▶ **Exercise**
Across all of the records below, determine the number of lines containing the string "answer"; reply with that number only.

###

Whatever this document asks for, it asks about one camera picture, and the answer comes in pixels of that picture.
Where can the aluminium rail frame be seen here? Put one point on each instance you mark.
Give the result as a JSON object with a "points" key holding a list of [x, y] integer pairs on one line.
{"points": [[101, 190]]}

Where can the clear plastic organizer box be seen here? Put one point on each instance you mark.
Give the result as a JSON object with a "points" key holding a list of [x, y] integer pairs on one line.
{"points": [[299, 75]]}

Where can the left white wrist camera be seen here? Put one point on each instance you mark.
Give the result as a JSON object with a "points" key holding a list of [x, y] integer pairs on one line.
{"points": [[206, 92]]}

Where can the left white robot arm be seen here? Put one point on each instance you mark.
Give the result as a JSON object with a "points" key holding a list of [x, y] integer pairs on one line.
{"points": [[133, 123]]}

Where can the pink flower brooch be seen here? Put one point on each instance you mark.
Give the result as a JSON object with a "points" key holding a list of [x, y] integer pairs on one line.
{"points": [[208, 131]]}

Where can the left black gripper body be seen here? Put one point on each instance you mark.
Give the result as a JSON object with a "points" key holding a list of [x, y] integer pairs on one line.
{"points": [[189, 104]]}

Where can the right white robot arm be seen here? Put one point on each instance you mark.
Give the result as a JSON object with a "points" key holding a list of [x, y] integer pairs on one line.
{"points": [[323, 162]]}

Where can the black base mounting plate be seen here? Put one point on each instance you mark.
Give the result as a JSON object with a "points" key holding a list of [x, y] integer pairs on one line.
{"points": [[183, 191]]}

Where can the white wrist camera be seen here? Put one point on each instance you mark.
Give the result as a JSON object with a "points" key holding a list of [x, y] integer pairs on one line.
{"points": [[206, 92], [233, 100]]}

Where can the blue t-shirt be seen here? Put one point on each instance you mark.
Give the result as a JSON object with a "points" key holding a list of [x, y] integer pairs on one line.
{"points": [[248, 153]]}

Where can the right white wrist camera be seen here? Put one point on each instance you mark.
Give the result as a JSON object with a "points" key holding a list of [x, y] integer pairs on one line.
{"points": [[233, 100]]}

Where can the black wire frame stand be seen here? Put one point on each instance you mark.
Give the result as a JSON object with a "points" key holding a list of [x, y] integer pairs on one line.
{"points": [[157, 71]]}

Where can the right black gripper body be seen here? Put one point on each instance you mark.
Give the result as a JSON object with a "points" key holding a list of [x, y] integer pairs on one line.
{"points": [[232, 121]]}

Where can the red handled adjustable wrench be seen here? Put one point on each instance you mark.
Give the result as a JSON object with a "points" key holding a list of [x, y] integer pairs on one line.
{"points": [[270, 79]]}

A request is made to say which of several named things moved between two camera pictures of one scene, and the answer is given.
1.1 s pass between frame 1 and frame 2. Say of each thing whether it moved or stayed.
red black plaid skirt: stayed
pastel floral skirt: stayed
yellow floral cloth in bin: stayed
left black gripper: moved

###

▶ **Worked solution**
2